Отец объяснил, что я нахожусь сейчас на попечении моего дяди, знаменитого сэра Чарльза Треджеллиса, у которого и живу.
– Значит, вы не нуждаетесь в моей помощи, - не без горечи заметил Нельсон.
– Если у вас есть деньги или покровитель, вам ничего не стоит перепрыгнуть через голову заслуженных морских офицеров, хотя бы вы и не умели отличить полуют от камбуза или каронаду31 от кулеврины32. И все-таки... А вам какого черта здесь надо?
В комнату быстрым шагом вошел ливрейный лакей, но, увидев, какой неистовый гнев загорелся в глазах адмирала, растерянно замер на месте.
– Ваша светлость приказали доставить вам это немедля, как только принесут, - объяснил он, протягивая большой синий конверт.
– Да ведь это - предписание!
– воскликнул Нельсон, выхватил конверт и попытался кое-как, одной рукой его распечатать.

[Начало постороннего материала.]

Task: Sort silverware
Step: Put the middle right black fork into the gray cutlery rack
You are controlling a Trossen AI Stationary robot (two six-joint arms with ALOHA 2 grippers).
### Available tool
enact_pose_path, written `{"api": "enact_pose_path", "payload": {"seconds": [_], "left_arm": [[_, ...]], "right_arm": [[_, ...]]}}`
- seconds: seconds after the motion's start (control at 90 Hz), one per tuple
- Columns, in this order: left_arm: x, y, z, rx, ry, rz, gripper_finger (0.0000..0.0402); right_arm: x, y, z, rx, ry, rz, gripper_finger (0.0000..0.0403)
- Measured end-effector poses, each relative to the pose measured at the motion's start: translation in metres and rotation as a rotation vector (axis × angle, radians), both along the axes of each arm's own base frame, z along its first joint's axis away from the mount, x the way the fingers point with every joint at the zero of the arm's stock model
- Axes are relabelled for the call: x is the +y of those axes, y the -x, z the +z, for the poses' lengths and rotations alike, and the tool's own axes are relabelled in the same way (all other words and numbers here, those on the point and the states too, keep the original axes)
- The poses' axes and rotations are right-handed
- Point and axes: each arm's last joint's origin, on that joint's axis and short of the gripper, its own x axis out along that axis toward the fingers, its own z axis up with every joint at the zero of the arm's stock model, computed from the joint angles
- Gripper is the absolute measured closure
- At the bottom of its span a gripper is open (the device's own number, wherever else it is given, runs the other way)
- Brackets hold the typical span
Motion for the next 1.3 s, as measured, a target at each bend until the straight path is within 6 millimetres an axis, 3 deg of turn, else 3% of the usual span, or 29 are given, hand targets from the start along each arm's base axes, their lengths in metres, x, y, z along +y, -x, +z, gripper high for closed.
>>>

Леди Гамильтон кинулась ему на помощь, но, едва взглянув на вложенную в конверт бумагу, пронзительно вскрикнула, всплеснула руками и, закатив глаза, упала в обморок. Однако я не мог не заметить, что упала она очень осторожно и, несмотря на беспамятство, ухитрилась принять весьма изящную классическую позу, да и одежды ее тоже отнюдь не разметались в беспорядке. Но бесхитростный Нельсон, не способный на обман и притворство, не мог заподозрить этого и в других и как безумный кинулся к звонку, потребовал горничную, доктора, нюхательные соли, бессвязно бормотал какие-то слова утешения и так горячо выражал свои чувства, что отец почел уместным потянуть меня за рукав, и мы выскользнули из комнаты. Мы оставили адмирала в полутемной лондонской гостиной вне себя от жалости к этой пустой комедиантке, а на улице, у дверей, ждала высокая мрачная дорожная карета, готовая увезти его в дальний путь, в конце которого ему суждено было добрых семь тысяч миль преследовать французский флот по морям и океанам, встретиться с ним, одержать победу (после которой Наполеон был навсегда обречен действовать только на суше) и умереть - умереть так, как мечтает каждый, ибо смерть пришла к нему в минуту его величайшего торжества.
Глава XIV
НА ДОРОГЕ
Близился день великой схватки. Перед этим событием угрозы Наполеона и даже готовая разразиться не сегодня-завтра война отступили в глазах любителей спорта на второй план, а любители спорта в те времена составляли больше половины всего населения Англии. Завсегдатаев аристократического клуба и плебейской пивной, купцов в кофейне и солдат в казарме, жителей Лондона и провинции - всех и каждого занимало одно и то же. Каждая почтовая карета с Запада доставляла вести о том, что Краб Уилсон находится в отличной форме: все знали, что на время тренировки он возвратился в родные края и там о нем печется мастер этого дела капитан Баркли. Хотя мой дядя еще не объявил имени своего бойца, никто не сомневался, что это будет Джим, и рассказы о его телосложении и о том, как он показал себя на ринге, завоевали ему множество сторонников. Однако в целом гораздо больше пари заключалось в пользу Уилсона, так как за него единодушно стояли и Бристоль, и вся западная часть страны; мнения же лондонцев разделились. За два дня до состязания в любом вест-эндском клубе можно было поставить на Джима два против трех.